● About this task
After locating the line with "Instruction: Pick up", reproduce it and all following lines of the listing below exactly, stopping only at the final line.

-- Information provided follows --

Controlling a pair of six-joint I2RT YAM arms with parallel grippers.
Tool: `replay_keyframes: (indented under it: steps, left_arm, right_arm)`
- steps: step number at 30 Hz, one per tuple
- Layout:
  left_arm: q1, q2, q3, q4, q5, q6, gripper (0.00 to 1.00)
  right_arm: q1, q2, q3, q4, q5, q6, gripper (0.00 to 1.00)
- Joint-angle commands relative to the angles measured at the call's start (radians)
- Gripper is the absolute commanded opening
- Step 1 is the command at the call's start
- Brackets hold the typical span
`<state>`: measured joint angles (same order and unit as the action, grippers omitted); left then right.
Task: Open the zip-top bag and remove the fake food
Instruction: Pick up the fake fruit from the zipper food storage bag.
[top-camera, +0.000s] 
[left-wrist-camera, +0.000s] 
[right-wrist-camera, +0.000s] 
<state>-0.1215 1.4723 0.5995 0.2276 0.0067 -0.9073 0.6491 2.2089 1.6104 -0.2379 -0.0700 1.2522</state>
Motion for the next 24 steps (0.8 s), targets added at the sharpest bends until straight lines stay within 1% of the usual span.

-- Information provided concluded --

● Answer area
Instruction: Pick up the fake fruit from the zipper food storage bag.
[top-camera, +0.000s] 
[left-wrist-camera, +0.000s] 
[right-wrist-camera, +0.000s] 
<state>-0.1215 1.4723 0.5995 0.2276 0.0067 -0.9073 0.6491 2.2089 1.6104 -0.2379 -0.0700 1.2522</state>
Motion for the next 24 steps (0.8 s), targets added at the sharpest bends until straight lines stay within 1% of the usual span.

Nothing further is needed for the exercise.